Posted Jun 19, 2007 6:59 UTC (Tue) by ncm (guest, #165) [Link] (1 responses)

This sort of posting is the second best thing about LWN. I would like to read an article by szaka exploring the above in greater depth. (Delaying NTFS-3G to write it would be more than justified.)

NTFS-3G isn't optimized yet

Posted Jun 19, 2007 12:39 UTC (Tue) by Lionel_Debroux (subscriber, #30014) [Link]

I second this, a detailed article would be a good thing. It's good that a number of bottlenecks have been identified over the months.

And, it's not true that the optimization work on NTFS-3G didn't start yet ;-)
"NTFS-3G isn't yet as optimized as it could be" is nearer from the truth, since there's still room for improvement, as szaka wrote above.

The new allocator introduced in March yields a leap on performance with large files, and those large files are also less fragmented than they used to be. Even before that, the performance on large files was improved over the versions: in July or August 2006, it was hard to copy a file weighing more than several hundreds of megabytes (depending on the fragmentation), but the stable 1.0 version, the last one before the improved allocator, was faster.

Keep up the good work :)

ZFS - horse of a different colour

Posted Jun 20, 2007 22:21 UTC (Wed) by qu1j0t3 (guest, #25786) [Link] (1 responses)

NTFS isn't in this race, as anyone who's looked into ZFS would understand. As csamuel points out, speed is only one of the minor selling points of ZFS (and of course, it's not going to win any sprints boxed up in FUSE).

http://www.sun.com/2004-0914/feature/
http://www.sun.com/bigadmin/features/articles/zfs_part1.s...

etc, etc.

ZFS - horse of a different colour

Posted Jun 21, 2007 0:33 UTC (Thu) by szaka (guest, #12740) [Link]

This is not about a race. In fact we are already working implicitely on Linux ZFS support "by" FUSE. One of the major driving forces behind NTFS-3G development is exactly that, to also help ZFS development.

Open source NTFS-3G with FUSE (Linux, FreeBSD), MacFUSE (OS X), ReFUSE (NetBSD) is for interoperability which is used by many, regularly. Most users don't care what's the technology, only if it works (reliably, usable, featureful enough). This includes performance, which would be typically the major theoretical complain if a user space driver were involved (as you also commented).

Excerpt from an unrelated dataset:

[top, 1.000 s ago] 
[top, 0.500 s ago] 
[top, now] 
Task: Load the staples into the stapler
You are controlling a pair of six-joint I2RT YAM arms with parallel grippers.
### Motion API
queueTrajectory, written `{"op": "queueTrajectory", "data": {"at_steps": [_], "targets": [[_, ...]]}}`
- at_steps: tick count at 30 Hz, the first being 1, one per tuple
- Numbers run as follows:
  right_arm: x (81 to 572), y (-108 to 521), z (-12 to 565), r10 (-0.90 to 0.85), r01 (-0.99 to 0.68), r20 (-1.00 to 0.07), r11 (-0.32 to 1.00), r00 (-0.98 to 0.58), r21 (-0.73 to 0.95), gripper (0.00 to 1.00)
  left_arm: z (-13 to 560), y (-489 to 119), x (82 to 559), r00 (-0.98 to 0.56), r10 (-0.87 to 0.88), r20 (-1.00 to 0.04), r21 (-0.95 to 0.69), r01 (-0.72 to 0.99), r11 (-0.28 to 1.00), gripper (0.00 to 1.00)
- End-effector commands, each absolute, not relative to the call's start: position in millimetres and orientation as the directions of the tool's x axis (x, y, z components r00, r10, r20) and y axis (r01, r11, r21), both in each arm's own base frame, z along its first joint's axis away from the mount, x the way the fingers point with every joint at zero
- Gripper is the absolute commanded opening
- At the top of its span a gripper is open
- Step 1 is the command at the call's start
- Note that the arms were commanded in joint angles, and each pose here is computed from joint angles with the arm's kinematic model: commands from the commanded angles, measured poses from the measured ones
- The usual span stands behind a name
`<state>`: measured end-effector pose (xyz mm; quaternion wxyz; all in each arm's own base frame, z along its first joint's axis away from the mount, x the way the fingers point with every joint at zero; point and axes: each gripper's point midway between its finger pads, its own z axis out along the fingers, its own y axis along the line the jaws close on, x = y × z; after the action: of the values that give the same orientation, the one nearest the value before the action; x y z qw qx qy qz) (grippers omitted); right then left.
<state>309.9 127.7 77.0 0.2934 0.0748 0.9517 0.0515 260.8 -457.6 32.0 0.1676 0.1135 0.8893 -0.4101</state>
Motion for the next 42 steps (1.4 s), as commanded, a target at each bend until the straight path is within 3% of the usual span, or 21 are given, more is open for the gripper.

But the truth is, if it exists at all, far more complex.

The hybrid driver architecture involves overhead but it seems that there are many ways to minimize and offset this to a level where the dominant performance factor will be the design of the file system and the quality of the driver's implementation (used data structures, caches, algorithms, etc running on a specific, speedily changing hardware architecture).

I hope, that at some point NTFS-3G can help to dispel most of the performance related doubts and demonstrates that at least the block device based user space file system drivers can be a viable technical solution used with trust by millions. Only a couple of years work left then hopefully we will be a bit more clever :-)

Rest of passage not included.